TASK PROMPT:
With both ends included, repeat exactly the lines of the entries below from the one containing "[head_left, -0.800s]" down to the one containing "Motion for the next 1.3", and no others.

AVAILABLE DATA:
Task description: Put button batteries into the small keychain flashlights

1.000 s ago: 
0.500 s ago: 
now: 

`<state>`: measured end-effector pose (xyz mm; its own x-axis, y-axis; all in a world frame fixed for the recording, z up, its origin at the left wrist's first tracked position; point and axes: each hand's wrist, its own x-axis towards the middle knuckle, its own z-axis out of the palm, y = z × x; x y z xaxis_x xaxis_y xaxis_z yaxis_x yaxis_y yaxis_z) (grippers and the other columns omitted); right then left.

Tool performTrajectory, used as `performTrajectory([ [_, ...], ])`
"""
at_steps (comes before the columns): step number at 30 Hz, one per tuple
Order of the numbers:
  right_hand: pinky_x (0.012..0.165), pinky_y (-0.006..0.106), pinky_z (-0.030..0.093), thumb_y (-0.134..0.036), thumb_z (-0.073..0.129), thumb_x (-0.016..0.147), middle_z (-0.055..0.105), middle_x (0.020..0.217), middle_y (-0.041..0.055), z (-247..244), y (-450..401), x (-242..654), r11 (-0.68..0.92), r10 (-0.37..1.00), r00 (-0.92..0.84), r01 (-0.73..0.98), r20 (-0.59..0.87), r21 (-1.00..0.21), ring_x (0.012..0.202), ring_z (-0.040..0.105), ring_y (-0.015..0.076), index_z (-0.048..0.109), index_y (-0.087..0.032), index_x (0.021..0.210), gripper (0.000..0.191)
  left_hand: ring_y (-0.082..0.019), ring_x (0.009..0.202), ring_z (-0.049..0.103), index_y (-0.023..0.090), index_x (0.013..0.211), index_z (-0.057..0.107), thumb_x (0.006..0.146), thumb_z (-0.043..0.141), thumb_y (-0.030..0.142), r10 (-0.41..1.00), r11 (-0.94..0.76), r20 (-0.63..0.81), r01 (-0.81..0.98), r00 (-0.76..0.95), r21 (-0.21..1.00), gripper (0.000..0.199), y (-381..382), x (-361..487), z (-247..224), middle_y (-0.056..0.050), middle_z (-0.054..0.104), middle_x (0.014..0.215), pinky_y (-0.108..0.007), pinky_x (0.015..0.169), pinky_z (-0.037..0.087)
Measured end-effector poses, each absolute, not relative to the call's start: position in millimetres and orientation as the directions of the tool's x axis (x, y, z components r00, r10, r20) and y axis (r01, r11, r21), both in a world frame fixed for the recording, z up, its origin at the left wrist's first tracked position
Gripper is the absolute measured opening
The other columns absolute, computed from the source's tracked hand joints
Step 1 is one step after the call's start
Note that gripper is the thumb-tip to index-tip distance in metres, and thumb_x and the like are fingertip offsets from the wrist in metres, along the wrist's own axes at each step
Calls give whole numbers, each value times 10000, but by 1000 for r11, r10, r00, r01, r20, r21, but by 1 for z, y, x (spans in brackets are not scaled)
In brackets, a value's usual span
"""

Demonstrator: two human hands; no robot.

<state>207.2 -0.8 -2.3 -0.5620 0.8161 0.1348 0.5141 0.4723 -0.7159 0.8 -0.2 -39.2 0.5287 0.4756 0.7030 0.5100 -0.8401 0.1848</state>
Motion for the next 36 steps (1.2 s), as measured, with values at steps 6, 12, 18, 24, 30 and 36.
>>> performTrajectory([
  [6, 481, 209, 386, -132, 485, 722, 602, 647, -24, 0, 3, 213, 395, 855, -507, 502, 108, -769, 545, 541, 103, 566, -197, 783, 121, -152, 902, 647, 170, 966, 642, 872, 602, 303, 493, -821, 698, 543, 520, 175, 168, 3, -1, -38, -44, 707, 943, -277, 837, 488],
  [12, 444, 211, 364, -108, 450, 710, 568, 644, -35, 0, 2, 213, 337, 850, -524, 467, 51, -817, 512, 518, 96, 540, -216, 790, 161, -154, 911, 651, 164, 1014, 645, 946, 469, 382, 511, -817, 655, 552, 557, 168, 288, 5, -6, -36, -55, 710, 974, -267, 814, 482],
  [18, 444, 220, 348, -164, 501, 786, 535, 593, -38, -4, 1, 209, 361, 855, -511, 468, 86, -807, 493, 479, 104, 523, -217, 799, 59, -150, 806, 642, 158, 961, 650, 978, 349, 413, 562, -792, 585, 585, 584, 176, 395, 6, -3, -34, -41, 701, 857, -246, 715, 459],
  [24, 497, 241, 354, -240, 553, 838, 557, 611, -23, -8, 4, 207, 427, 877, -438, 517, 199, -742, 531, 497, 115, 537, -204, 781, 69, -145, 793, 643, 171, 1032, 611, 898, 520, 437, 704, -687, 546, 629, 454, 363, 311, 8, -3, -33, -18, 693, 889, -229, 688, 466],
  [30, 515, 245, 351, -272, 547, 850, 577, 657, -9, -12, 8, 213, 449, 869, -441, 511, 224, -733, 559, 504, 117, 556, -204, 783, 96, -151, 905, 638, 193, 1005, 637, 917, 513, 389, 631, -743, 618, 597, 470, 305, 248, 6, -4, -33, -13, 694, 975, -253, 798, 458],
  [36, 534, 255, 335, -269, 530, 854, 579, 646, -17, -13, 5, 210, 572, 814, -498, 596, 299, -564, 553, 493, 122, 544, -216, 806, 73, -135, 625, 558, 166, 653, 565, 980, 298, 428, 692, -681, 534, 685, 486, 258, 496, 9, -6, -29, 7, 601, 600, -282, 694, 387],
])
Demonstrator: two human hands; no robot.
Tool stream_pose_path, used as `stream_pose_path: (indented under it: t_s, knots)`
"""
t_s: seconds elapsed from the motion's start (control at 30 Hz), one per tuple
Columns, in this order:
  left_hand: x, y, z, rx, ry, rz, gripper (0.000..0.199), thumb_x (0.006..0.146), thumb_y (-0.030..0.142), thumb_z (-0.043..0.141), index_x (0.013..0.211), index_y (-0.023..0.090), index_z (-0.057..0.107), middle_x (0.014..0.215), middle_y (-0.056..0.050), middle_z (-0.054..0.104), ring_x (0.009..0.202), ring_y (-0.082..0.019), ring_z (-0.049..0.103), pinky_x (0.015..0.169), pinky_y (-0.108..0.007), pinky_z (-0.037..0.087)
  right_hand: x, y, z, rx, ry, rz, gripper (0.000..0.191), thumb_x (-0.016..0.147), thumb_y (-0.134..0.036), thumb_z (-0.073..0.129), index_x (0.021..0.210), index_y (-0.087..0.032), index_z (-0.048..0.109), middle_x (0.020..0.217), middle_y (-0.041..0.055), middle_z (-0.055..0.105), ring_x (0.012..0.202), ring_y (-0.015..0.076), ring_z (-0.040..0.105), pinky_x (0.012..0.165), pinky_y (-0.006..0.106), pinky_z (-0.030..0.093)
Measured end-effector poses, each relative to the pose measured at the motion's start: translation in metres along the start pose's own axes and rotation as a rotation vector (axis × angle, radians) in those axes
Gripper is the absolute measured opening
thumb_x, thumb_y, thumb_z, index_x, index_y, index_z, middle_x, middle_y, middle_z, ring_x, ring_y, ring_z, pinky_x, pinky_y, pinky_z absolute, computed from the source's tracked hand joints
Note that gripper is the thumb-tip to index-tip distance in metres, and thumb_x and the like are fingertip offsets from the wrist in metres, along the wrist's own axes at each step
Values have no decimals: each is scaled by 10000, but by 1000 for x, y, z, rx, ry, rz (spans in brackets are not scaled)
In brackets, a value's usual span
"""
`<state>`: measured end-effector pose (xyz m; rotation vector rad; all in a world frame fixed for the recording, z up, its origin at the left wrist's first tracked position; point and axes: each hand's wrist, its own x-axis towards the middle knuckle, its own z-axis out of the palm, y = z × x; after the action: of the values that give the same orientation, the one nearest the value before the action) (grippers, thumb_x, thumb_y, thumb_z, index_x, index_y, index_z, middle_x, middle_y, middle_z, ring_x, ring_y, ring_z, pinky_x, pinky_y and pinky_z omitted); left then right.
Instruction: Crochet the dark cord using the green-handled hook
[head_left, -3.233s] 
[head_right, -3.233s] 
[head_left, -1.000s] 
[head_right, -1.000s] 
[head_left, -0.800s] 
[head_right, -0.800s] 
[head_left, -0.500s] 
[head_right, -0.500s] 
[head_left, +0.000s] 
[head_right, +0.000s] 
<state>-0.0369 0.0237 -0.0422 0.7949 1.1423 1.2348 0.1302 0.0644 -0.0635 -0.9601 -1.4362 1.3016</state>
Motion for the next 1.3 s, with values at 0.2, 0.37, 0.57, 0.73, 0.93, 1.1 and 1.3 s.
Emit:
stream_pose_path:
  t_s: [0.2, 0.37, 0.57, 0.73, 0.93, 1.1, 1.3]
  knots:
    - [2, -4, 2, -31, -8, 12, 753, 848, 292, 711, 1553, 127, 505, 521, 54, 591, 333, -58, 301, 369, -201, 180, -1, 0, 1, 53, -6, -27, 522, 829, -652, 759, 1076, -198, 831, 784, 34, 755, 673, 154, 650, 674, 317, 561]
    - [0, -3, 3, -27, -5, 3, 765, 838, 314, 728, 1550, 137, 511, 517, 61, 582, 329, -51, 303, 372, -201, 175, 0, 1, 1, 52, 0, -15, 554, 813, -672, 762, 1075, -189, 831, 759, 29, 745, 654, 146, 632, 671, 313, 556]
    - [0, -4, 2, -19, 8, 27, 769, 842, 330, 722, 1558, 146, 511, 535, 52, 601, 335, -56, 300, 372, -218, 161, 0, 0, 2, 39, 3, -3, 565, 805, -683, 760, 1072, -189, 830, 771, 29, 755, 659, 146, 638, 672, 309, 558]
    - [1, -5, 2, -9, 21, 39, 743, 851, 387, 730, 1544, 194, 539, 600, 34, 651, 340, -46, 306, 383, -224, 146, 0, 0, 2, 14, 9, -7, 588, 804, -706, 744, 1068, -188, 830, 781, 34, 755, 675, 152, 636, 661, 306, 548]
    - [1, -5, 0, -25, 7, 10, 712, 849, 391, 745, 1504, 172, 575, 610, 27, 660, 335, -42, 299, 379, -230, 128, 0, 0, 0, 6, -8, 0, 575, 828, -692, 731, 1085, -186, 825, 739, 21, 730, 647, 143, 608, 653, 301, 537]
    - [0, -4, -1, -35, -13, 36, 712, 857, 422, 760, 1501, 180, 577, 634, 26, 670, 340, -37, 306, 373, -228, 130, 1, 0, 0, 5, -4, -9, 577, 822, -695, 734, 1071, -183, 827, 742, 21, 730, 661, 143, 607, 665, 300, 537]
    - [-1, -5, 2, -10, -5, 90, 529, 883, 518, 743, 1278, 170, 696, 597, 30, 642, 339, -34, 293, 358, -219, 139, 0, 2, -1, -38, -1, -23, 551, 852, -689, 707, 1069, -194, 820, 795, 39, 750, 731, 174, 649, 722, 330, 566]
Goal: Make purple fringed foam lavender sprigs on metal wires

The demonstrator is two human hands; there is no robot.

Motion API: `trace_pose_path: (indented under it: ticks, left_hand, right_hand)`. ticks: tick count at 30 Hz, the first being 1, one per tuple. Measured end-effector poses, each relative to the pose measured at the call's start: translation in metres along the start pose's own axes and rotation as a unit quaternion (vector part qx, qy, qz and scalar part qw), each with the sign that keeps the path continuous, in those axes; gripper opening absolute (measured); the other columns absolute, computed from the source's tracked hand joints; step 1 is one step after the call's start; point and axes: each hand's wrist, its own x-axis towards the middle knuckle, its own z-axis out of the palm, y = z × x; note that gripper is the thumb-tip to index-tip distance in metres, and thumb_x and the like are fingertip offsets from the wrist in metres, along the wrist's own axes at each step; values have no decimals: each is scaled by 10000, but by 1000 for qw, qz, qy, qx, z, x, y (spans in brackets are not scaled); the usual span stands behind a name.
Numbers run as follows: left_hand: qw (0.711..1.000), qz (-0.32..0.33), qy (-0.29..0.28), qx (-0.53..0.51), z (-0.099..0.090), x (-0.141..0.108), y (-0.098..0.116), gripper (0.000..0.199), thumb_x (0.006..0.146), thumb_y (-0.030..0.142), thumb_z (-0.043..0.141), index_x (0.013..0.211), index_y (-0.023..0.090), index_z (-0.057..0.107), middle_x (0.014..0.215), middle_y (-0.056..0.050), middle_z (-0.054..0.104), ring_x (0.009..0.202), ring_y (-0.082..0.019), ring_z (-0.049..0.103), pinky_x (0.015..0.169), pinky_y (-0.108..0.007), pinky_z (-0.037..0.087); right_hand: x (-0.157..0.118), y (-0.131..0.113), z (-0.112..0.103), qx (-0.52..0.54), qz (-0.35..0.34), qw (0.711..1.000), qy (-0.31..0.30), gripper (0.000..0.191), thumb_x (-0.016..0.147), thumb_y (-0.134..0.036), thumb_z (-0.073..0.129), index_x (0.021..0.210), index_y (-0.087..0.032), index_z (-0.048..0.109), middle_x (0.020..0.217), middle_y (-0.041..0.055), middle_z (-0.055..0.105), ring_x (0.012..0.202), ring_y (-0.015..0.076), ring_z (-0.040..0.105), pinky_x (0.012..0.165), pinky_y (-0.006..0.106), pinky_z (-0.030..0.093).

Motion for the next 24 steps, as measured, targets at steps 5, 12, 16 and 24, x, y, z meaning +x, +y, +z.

ANSWER TO THIS EXERCISE:
[head_left, -0.800s] 
[head_right, -0.800s] 
[head_left, -0.500s] 
[head_right, -0.500s] 
[head_left, +0.000s] 
[head_right, +0.000s] 
<state>-0.0369 0.0237 -0.0422 0.7949 1.1423 1.2348 0.1302 0.0644 -0.0635 -0.9601 -1.4362 1.3016</state>
Motion for the next 1.3 s, with values at 0.2, 0.37, 0.57, 0.73, 0.93, 1.1 and 1.3 s.

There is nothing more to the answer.